I loved these petals with their soft, complimentary colours and mix of light and shade. I took the picture at Farmer’s Branch, Texas a couple of years ago and know that someone is going to ask me which rose it is, which gives me a problem. The form reminds me of Rosa ‘Lady Emma Hamilton’, and the colour of Rosa ‘Jubilee Celebration’, but I believe it’s Rosa ‘Lady Of Shalott’, which was looking so good during our visit that I later persuaded my sweetheart to plant one in his garden.
I’d never seen Rosa ‘Lady Of Shalott’ growing in the US before or since, so am not sure how well this picture represents the way the rose looks in a warmer climate than the UK.
Roses’ forms, colours and scents vary when grown in differing climates, some varieties more than others. Colours tend to soften in strong sunlight while heat intensifies fragrance and helps it linger in the air. In hot, dry climates, I’ve noticed some roses producing smaller flowers, as if they are conserving their energy and deeply cupped shapes opening out to reveal more of their centres.
While I’m on the subject of plant identification, I can’t resist adding in a picture of a peony in the same colour group. Roses and peonies are often mistaken for each other, and I can see why. If you find them difficult to tell apart, you might enjoy this post.
I’m sharing them for Becky’s SquareTops, because these flowers are in tip-top condition.
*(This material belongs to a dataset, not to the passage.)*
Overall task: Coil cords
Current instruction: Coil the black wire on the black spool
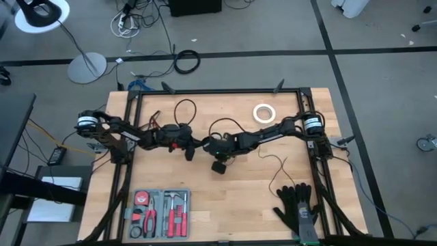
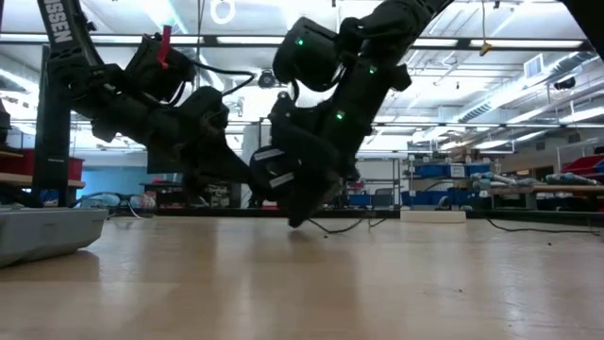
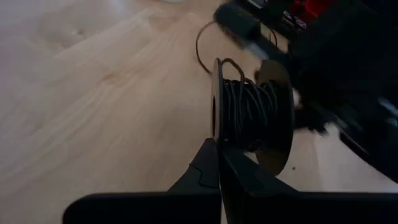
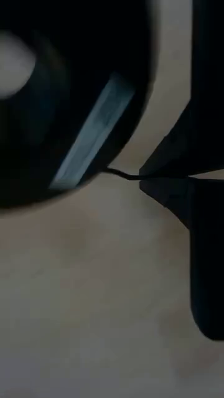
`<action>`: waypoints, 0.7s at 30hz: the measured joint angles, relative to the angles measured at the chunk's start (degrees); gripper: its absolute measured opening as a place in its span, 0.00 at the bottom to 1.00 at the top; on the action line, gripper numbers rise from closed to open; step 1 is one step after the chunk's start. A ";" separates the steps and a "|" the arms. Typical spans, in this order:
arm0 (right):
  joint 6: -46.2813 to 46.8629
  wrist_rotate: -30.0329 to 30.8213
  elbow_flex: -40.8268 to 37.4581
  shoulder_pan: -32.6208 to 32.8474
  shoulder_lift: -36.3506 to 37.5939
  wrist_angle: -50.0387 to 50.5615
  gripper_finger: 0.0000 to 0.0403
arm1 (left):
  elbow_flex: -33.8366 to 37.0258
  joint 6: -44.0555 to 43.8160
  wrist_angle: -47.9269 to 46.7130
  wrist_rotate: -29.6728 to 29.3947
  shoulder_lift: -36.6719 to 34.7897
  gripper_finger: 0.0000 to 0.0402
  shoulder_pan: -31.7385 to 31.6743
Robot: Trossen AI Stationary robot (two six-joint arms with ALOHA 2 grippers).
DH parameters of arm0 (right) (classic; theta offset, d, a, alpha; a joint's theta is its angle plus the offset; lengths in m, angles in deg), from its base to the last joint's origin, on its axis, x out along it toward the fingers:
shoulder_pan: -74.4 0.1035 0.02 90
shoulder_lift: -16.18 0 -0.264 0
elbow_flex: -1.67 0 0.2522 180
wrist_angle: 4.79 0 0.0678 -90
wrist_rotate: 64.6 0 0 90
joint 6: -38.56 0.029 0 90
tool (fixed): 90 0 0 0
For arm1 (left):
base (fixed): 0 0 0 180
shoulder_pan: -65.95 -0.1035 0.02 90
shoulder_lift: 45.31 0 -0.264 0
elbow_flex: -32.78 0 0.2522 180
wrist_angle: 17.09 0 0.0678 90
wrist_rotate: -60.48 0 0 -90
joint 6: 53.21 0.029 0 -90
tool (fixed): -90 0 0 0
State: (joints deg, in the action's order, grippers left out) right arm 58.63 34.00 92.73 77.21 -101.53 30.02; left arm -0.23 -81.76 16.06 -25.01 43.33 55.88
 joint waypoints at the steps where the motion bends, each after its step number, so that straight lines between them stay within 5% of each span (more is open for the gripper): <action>1: 0.00 1.29 -0.01 0.31 0.17 1.84 0.00 | 0.38 -0.09 0.04 0.11 0.00 0.00 0.00; 12: -0.69 1.54 -7.71 2.49 4.32 -3.69 0.01 | 4.64 -2.21 4.74 -0.57 -0.02 0.00 -0.04; 21: 0.56 -5.13 -29.24 0.79 14.05 -38.63 0.01 | 4.92 -2.51 6.10 -0.47 -0.02 0.00 -0.04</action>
State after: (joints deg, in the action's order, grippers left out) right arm 59.19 28.86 63.49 78.00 -87.47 -8.62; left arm 4.69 -84.28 22.17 -25.48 43.31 55.84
21 Replies to “Sheeny Petals”
Lovely pictures – I so agree, colours change with the heat. I have a plant of ‘Pierre de Ronsard’ (apparently France’s ‘favourite’ rose). Last summer it bloomed first with the classic, chocolate box, dark centre. Later it was simply pink – someone visiting suggested I had my name wrong. I don’t grow ‘Lady of Shalott’, but it’s one I have in mind to plant and unfortunately I get these rose obsessions when I look at other people’s blogs!
I didn’t know R. ‘Pierre de Ronsard’ was France’s favourite rose, but it is a romantic climber. England’s is R. ‘Gertrude Jekyll’, or at least it was… I’m not sure how fickle nations are about their roses.
Thank goodness for flowers, Cee.
Of course I had to look at the other post, and I’m glad I did because now I know to look at the leaves. I think I would never be very good about identification, but I’d be very good about ooooh-ing. What splendid colors! The light on and through that peony is mesmerizing. And I think that rose captures every nuance of pink there is, and maybe adds a few. Thanks for the warm colors — especially lovely today!
Ooooh-ing is just as acceptable to flowers, if not more so, I’m sure. Peach and apricot always surprises, then delights me in a flower, no matter how many times I see it.
The perfection of roses 🙂 🙂
Even when they are drooping, they can still look stylish.
I had never thought that roses and peonies resembled each other, but your pictures are a perfect illustration of this.
I know what you mean. It surprises me too, especially when you have the whole plant to look at.
It looks like silk!
It does. The effect partly comes from the backs of the petals being paler, I think.
Tip top condition indeed!
These must have been exercising away with their little dumbbells.
Beautiful colour. I love close-ups of flowers, especially roses.
Thanks for sharing, Susan 🙂 Just the sort of beauty we need to see since most of us are stuck indoors.
It has been such beautiful weather for us and the cherry trees are flowering.
Love it – tiptop 🙂
And what two stunning specimens you have chosen to share
I was only planning to share the rose. I’m not sure how the peony sneaked in, but that’s flowers for you!